Aircraft are running more safely and efficiently than ever before. A critical aspect of the aerospace industry that often goes unnoticed, but plays a vital role in ensuring the safety and reliability of aircraft, is the inspection of aerospace components. Lufthansa Technik Turbine Shannon (LTTS) specializes in the repair of components for both high-pressure turbines (HPT) and low-pressure turbines (LPT) for CFMI and GE aircraft engines. These high-value components work cohesively to ensure aircraft function correctly, and transport passengers and crew safely to their destination. Repairing these essential parts not only leads to potential cost savings of up to 80% for airlines but also extends the aircraft’s useful lifespan.

HPT shrouds are located in the turbine section, where temperatures can reach several thousand degrees Fahrenheit, and pressures exceed hundreds of pounds per square inch. Therefore, the components are often subject to considerable wear and tear due to the extreme operating conditions.

Repairing HPT shrouds involves a process that requires re-establishing sealing slots (0.5mm wide) on the end of the part after weld or braze repair by EDM (Electro Discharge Machining). The tolerance on the location of the slots is 0.25mm.

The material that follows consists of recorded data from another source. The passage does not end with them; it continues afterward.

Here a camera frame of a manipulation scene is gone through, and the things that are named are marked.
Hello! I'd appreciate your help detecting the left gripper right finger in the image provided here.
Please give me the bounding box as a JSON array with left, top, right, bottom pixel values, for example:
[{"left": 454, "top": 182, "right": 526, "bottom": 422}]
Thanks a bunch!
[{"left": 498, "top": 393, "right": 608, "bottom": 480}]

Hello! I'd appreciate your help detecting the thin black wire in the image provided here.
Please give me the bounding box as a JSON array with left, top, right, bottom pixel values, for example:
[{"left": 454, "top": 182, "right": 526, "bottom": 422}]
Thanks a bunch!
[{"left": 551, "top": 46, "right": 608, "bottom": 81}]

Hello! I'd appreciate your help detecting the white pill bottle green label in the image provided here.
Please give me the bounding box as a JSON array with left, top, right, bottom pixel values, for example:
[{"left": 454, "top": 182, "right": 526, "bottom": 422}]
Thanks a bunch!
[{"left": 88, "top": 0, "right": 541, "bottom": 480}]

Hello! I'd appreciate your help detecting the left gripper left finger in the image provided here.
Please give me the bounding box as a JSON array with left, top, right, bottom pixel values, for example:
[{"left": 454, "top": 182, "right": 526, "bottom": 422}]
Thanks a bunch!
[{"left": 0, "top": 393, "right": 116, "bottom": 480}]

LTTS faced several challenges with their traditional inspection method for HPT shroud repair. Their process involved using hard gauge fixtures under 4X magnification to inspect the slot location. According to Product Engineer for LTTS, Patrick Crowe, “This process was tedious, susceptible to parallax error and only verified the slot in the maximum permissible position.”

A new inspection method was required in order to improve accuracy and aid the optimisation of the automatic EDM set-up process to target nominal slot location during machining.

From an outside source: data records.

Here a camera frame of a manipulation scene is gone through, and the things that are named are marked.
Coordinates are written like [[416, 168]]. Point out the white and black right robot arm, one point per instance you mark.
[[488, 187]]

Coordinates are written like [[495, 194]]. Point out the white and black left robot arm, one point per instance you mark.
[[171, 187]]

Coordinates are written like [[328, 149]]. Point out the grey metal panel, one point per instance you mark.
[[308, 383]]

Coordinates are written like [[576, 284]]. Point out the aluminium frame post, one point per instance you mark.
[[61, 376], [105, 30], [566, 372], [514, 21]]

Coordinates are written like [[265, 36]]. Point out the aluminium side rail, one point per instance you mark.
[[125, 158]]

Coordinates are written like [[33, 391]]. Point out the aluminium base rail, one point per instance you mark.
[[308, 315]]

OMNI digital microscope and measurement system was deployed to ensure greater accuracy for the inspection of these high-value parts. By using calibrated photomasks and graticules, the tolerances for the slot location were set. A machined part can now be taken directly from the EDM process and loaded under the OMNI to quickly and accurately verify that the location of the machined slot is correct.

This advanced method of inspection aided the development speed of EDM programs for new part types, by enabling the collection of measurements and feeding the data directly into machine offsets.